**ASSIGNMENT:**
Gather every line in the records below that contains the word "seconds".

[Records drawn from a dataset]
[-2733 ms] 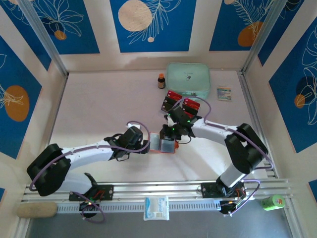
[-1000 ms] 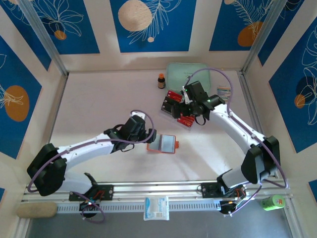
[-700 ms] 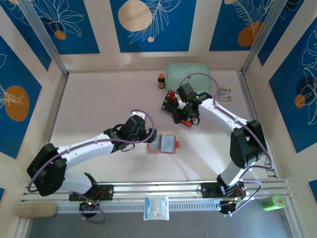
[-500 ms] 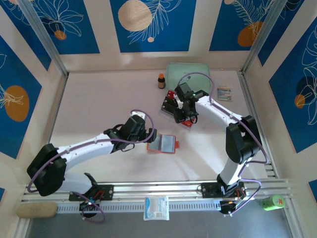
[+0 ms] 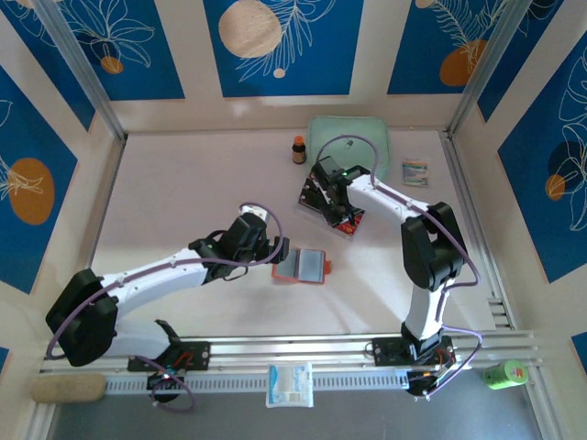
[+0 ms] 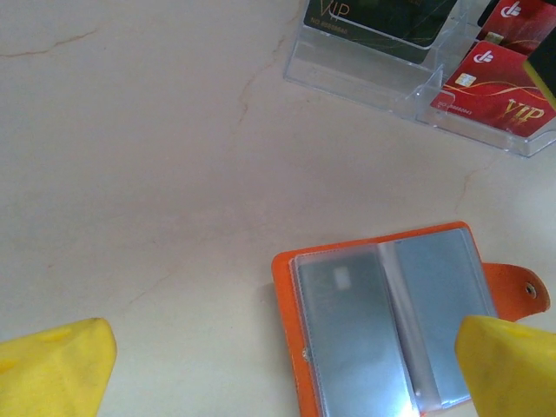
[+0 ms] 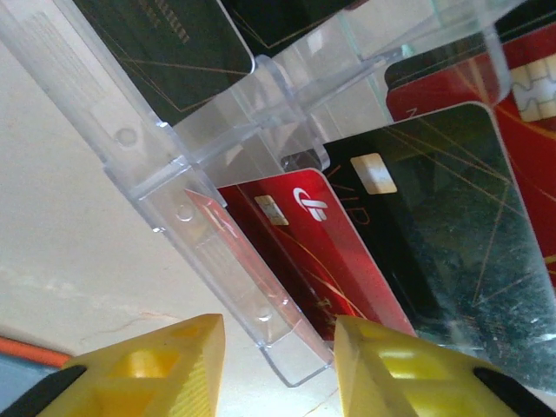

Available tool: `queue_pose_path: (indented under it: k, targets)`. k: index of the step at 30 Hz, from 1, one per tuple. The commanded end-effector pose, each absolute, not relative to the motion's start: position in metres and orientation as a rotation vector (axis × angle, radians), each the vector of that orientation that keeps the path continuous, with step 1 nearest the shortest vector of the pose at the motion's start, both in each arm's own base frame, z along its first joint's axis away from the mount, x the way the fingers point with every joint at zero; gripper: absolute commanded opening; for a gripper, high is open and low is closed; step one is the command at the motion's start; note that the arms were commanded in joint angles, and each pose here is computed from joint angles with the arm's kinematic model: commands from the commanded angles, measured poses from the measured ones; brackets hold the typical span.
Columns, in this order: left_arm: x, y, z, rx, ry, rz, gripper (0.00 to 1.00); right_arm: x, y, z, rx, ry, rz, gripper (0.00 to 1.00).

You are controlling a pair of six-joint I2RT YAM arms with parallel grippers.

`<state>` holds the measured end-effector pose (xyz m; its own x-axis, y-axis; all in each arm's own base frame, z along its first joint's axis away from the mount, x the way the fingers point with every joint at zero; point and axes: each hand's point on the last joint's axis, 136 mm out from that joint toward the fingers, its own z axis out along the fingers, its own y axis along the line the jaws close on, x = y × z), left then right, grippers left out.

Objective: Put the credit cards into the card holder

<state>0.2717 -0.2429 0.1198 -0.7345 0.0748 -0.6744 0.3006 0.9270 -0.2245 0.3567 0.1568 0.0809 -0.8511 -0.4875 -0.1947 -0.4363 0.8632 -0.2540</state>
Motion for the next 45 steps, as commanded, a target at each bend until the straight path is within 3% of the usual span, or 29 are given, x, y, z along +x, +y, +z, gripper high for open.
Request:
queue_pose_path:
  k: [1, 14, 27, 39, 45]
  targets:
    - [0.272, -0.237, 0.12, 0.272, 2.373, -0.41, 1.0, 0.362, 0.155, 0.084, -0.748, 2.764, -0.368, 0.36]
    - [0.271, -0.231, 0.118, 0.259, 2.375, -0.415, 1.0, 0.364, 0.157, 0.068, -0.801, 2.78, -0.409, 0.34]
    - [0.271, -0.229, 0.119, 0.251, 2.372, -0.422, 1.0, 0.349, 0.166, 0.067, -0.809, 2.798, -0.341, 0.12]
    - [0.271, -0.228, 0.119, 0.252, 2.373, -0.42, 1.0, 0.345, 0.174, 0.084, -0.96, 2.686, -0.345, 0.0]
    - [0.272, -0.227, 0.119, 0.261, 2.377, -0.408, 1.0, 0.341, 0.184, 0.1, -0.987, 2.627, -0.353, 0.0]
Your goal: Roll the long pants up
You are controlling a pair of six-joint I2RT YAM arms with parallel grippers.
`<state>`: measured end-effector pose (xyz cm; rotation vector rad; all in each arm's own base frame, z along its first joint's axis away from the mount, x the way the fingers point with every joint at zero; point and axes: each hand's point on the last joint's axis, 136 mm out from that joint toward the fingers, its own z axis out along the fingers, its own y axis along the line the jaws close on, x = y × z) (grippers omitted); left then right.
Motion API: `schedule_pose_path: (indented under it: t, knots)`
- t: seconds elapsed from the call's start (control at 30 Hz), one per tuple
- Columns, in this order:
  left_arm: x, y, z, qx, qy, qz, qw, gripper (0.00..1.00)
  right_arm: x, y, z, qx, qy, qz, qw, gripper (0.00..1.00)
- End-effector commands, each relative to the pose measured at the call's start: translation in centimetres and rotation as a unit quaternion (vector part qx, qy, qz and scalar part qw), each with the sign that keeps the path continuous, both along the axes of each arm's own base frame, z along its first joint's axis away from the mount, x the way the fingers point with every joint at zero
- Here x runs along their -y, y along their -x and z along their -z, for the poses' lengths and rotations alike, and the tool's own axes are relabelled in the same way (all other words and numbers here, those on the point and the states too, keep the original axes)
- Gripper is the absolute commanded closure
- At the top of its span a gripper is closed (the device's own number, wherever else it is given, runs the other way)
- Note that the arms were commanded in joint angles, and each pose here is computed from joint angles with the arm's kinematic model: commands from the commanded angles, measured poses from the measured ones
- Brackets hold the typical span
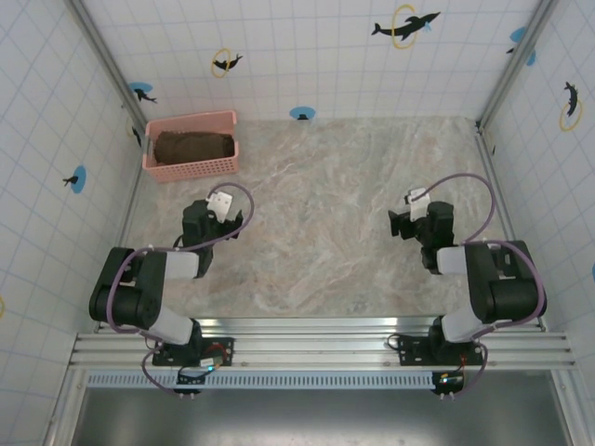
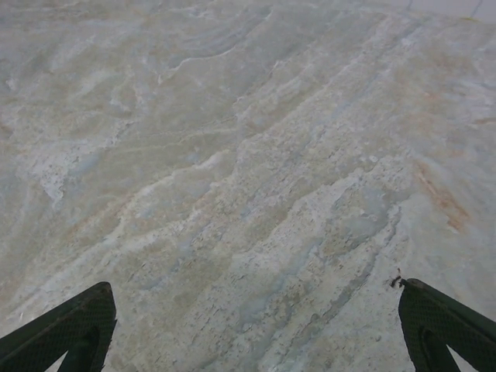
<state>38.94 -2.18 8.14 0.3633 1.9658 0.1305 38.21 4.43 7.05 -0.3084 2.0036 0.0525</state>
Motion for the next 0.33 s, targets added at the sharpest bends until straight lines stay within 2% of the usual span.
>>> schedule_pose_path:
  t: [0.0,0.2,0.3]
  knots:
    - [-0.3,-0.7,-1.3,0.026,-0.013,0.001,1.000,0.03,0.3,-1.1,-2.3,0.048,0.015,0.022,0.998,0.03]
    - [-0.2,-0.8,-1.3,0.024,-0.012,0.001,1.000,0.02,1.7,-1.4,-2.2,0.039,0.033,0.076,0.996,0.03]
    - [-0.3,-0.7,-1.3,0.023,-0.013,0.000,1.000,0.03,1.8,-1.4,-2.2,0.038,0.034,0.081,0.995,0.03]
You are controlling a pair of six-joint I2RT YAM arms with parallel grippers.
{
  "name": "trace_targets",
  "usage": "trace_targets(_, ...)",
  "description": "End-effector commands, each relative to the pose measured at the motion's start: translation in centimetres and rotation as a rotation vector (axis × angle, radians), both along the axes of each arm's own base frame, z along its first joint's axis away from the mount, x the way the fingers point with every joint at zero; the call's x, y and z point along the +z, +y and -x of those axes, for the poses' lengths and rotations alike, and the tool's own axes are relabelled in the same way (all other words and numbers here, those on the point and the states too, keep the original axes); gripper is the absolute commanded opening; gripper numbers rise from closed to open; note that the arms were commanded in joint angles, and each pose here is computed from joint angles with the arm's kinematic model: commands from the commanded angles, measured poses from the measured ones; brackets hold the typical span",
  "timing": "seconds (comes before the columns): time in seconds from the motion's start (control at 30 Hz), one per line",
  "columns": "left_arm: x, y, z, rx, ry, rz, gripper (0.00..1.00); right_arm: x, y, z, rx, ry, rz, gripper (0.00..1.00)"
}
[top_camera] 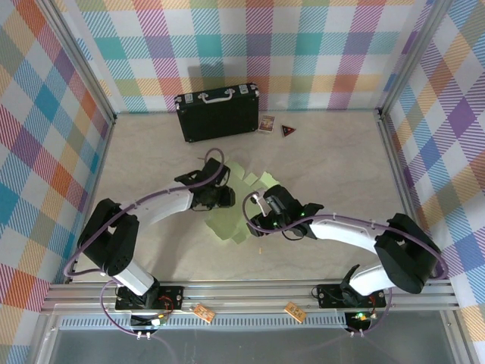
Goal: Fold the paper box
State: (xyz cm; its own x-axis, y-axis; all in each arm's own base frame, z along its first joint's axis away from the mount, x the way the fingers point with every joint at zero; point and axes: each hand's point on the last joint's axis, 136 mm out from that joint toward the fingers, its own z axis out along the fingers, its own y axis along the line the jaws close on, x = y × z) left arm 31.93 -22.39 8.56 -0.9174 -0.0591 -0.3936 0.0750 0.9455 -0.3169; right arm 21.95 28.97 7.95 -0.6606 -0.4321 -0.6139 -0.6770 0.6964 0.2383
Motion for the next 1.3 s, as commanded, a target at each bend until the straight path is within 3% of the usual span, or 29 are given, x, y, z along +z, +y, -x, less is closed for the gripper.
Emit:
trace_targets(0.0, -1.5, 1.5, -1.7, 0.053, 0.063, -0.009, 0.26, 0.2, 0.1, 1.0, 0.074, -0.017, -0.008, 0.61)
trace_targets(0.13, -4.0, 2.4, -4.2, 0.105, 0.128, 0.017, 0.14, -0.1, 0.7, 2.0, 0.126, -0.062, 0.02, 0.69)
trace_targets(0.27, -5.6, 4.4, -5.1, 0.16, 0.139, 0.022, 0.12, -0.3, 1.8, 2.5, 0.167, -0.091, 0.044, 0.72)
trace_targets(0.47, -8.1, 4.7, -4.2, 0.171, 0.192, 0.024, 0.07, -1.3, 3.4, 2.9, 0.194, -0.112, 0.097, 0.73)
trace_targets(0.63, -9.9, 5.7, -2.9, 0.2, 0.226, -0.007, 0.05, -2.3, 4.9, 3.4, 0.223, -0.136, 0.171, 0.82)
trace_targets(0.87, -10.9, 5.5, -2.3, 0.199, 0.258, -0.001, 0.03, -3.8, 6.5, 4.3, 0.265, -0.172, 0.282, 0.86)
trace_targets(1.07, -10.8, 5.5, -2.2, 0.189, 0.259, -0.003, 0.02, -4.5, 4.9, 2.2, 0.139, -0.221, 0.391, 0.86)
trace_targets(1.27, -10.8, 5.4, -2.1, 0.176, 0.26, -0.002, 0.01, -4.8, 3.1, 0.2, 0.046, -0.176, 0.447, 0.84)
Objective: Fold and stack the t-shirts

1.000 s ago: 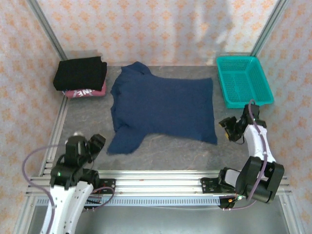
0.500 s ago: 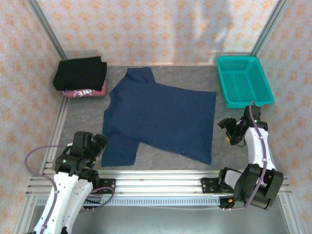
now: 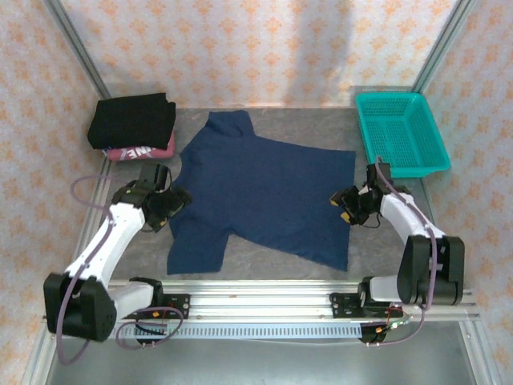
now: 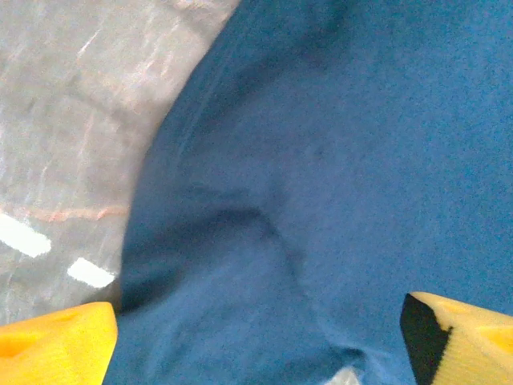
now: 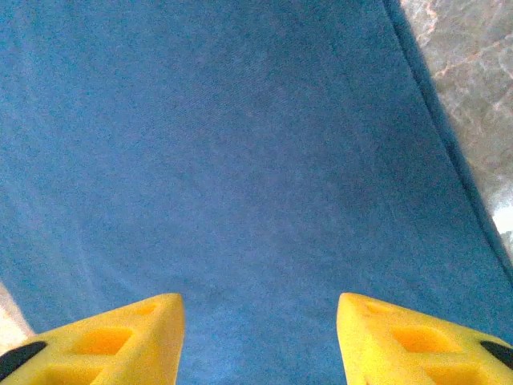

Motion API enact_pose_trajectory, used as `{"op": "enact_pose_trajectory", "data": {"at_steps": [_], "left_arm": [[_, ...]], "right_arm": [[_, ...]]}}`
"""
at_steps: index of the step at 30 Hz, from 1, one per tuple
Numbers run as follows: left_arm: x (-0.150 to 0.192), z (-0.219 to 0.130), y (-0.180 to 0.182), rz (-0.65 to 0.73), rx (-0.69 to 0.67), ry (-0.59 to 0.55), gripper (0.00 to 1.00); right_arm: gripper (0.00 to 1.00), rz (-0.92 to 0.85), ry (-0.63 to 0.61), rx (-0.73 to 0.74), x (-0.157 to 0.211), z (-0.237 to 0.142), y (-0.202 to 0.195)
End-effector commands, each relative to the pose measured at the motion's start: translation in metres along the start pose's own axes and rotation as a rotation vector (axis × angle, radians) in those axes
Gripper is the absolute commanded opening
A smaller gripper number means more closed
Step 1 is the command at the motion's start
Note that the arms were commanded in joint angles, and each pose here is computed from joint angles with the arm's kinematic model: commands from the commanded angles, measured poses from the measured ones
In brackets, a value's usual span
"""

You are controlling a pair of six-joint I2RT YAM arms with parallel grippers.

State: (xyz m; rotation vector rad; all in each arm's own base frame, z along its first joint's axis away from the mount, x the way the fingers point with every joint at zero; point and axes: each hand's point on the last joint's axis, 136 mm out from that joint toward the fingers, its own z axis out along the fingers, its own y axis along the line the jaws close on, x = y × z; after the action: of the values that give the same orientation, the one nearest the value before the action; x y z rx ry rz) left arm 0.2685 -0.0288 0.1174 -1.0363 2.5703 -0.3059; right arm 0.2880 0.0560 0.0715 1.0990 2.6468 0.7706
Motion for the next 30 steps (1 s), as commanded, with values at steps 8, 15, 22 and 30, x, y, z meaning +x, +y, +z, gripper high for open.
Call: {"op": "enact_pose_trajectory", "data": {"at_steps": [8,15,22,30], "left_arm": [[-0.029,0.051,-0.066,0.056,0.085,0.050,0.13],[-0.035,0.103,-0.059,0.049,-0.065,0.055,0.10],[-0.052,0.137,-0.059,0.020,-0.159,0.035,0.08],[-0.072,0.170,-0.076,0.051,-0.204,0.042,0.07]], "right_arm": [[0.18,0.064,-0.091,0.022,-0.043,0.037,0.004],[0.12,0.086,-0.119,0.177,-0.069,0.060,-0.015],[0.10,0.074,-0.194,0.355,-0.112,0.067,-0.022],[0.20,0.029,-0.197,0.320,-0.140,0.072,0.008]]}}
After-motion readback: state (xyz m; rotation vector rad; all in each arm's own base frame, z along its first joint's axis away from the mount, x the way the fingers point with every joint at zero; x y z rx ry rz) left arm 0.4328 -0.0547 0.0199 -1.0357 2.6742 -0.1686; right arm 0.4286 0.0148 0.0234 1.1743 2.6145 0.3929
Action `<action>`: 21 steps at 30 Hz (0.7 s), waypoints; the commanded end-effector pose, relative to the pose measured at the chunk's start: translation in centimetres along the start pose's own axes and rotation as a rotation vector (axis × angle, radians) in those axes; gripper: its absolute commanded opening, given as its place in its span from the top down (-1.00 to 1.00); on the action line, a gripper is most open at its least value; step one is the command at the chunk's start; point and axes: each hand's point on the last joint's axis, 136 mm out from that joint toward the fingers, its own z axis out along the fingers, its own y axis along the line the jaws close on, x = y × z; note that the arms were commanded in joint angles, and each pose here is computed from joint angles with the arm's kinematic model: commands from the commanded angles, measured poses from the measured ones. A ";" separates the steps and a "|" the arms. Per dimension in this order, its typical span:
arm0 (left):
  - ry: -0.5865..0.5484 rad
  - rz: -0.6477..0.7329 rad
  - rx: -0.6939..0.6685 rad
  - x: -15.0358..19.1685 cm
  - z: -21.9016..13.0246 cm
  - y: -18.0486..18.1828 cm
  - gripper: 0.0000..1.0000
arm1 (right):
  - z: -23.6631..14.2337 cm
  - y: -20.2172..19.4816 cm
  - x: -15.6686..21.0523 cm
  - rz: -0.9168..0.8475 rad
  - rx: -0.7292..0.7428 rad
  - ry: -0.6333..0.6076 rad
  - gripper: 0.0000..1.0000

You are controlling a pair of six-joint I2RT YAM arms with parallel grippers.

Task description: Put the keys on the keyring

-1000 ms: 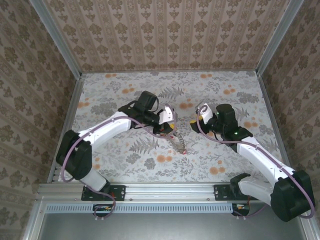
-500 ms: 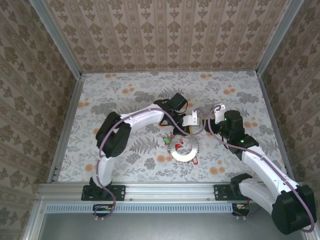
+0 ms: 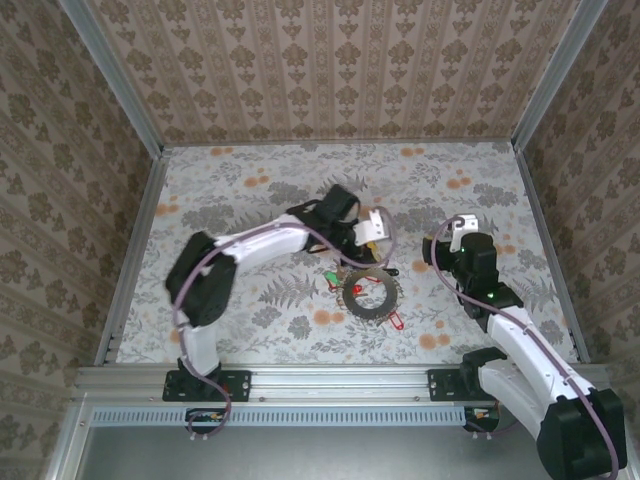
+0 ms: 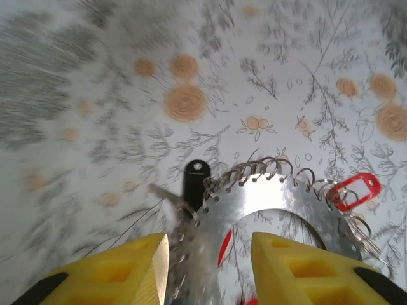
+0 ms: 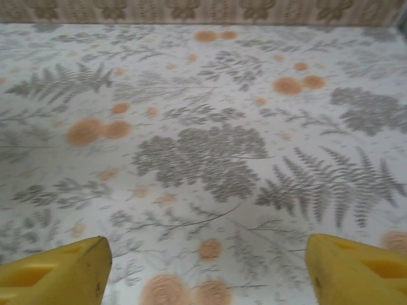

**YOUR RESPONSE:**
- t: seconds elapsed from the call's start (control at 30 Hz), one per tuple
  "timing": "seconds (comes before the columns): time in seconds from the motion's start (control at 30 Hz), one per line",

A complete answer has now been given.